Siamese twins have traditionally been classified according to the type and location of their body and/or organ interconnections. Based on this classification system, there are 7 major types of conjoined twins. Such twins are classified according to the most prominent site of connection: the thorax (thoracopagus), abdomen (omphalopagus), sacrum (pygopagus), pelvis (ischiopagus), skull (craniopagus), face (cephalopagus), or back (rachipagus). The area of fusion largely determines the imaging modalities used. Thoracic conjunction is most common and requires accurate cardiac assessment [7]. In thoracopagus twins the hearts are of paramount importance as conjunction is usually fatal, due to their association with major congenital defects. The greater the extent of thoracic cage fusion, the greater the chance of associated severe anomaly. Ischiopagus and pygopagus conjoined twins, on the other hand, manifest an interesting array of spinal abnormalities, which present challenges, not only at the time of separation, but also in their long-term management [22]. Pygopagus conjoined twins are joined at the rump and have union of the gastrointestinal and genitourinary systems in addition to the occasional involvement of neural elements [22].

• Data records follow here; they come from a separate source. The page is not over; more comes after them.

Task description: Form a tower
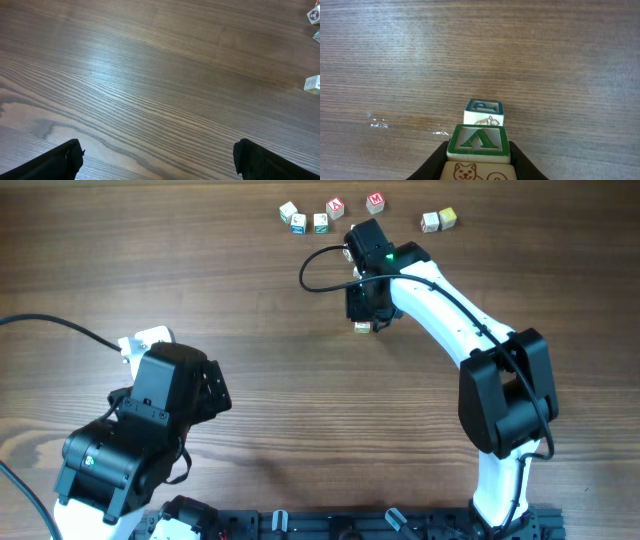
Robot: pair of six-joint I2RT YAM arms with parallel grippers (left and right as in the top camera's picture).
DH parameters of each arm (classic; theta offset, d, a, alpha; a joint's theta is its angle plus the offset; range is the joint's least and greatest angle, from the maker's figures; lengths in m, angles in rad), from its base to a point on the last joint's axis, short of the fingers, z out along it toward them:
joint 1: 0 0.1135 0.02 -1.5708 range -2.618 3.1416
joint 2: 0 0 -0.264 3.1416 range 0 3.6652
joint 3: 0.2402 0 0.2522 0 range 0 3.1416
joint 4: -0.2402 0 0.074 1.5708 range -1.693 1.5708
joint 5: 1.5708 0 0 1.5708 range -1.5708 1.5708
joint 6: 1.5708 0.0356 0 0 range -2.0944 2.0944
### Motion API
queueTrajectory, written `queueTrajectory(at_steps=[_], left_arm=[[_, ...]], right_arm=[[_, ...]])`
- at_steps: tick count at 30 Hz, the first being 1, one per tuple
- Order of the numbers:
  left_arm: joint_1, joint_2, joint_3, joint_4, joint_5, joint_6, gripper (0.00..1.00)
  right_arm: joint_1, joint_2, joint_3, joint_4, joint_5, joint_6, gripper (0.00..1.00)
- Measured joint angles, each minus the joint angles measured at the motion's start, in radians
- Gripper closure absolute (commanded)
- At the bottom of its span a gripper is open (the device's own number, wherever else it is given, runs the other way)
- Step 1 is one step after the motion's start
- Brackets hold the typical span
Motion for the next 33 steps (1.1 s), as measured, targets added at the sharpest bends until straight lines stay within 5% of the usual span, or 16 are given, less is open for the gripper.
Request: queueTrajectory(at_steps=[33], left_arm=[[0.000, 0.000, 0.000, 0.000, 0.000, 0.000, 0.00]], right_arm=[[0.021, 0.000, -0.076, 0.091, 0.034, 0.060, 0.93]])
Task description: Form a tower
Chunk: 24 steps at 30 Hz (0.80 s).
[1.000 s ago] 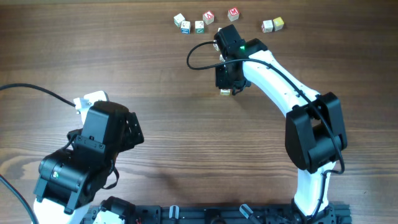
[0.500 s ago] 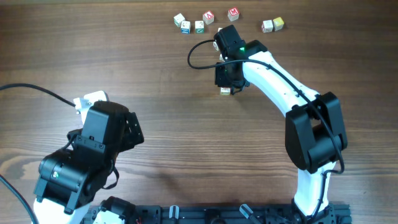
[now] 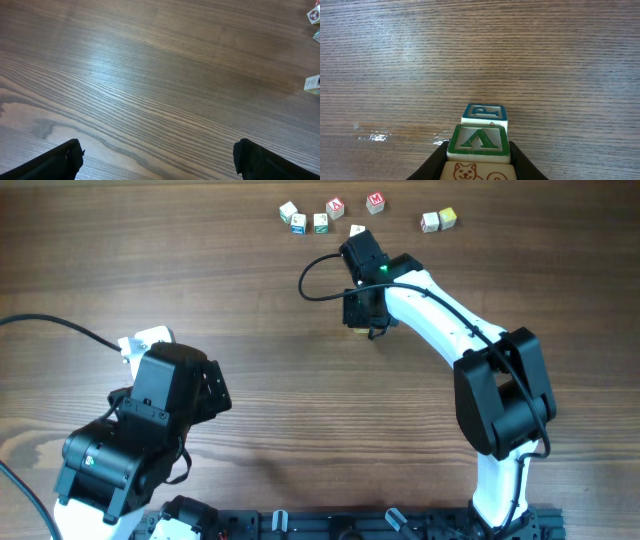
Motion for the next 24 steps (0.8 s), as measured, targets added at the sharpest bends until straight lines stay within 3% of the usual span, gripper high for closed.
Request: queueTrajectory(at_steps=[4, 13, 24], left_arm=[[0.000, 0.000, 0.000, 0.000, 0.000, 0.000, 0.00], [0.000, 0.000, 0.000, 0.000, 0.000, 0.000, 0.00], [0.000, 0.000, 0.000, 0.000, 0.000, 0.000, 0.00]], right_arm=[[0.000, 0.000, 0.000, 0.000, 0.005, 0.000, 0.92], [0.000, 0.000, 0.000, 0.001, 0.008, 0.000, 0.76], [0.000, 0.000, 0.000, 0.010, 0.008, -0.001, 0.73]])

In a study of 22 conjoined twin managed from 1974 to 2006 in the Philippines, it was elucidated that emergency separations yielded dismal results due to poor patient conditions; delay in separation allowed progressive deterioration and resultant poor outcome. However, elective separation had more favorable results due to well-planned strategies, team preparedness, and better patient conditions. A multi-disciplinary approach, with parental participation, was also found to be integral in the holistic management of conjoined twins, with both radiologist and pediatric surgeons playing key roles [23]. Magnetic resonance imaging and computed tomography provide excellent anatomic and bone detail, demonstrating organ position, shared viscera, and limited vascular anatomy. Contrast material radiography allows evaluation of the gastrointestinal and urogenital tracts, and a shared liver requires assessment of anatomy, vascularization, and biliary drainage. Angiography helps define specific vascular supply, which is useful in determining the distribution of shared structures between the twins at surgery [7].
Improved recent survival is probably the result of the availability of more accurate imaging studies and better anesthetic and operative techniques with greater emphasis on performing immediate reconstruction whenever possible. Use of skin expanders and prosthetic mesh has facilitated wound closure. In the future, ex vivo cardiac reconstruction and autotransplantation may permit separation of twins with complicated conjoined hearts.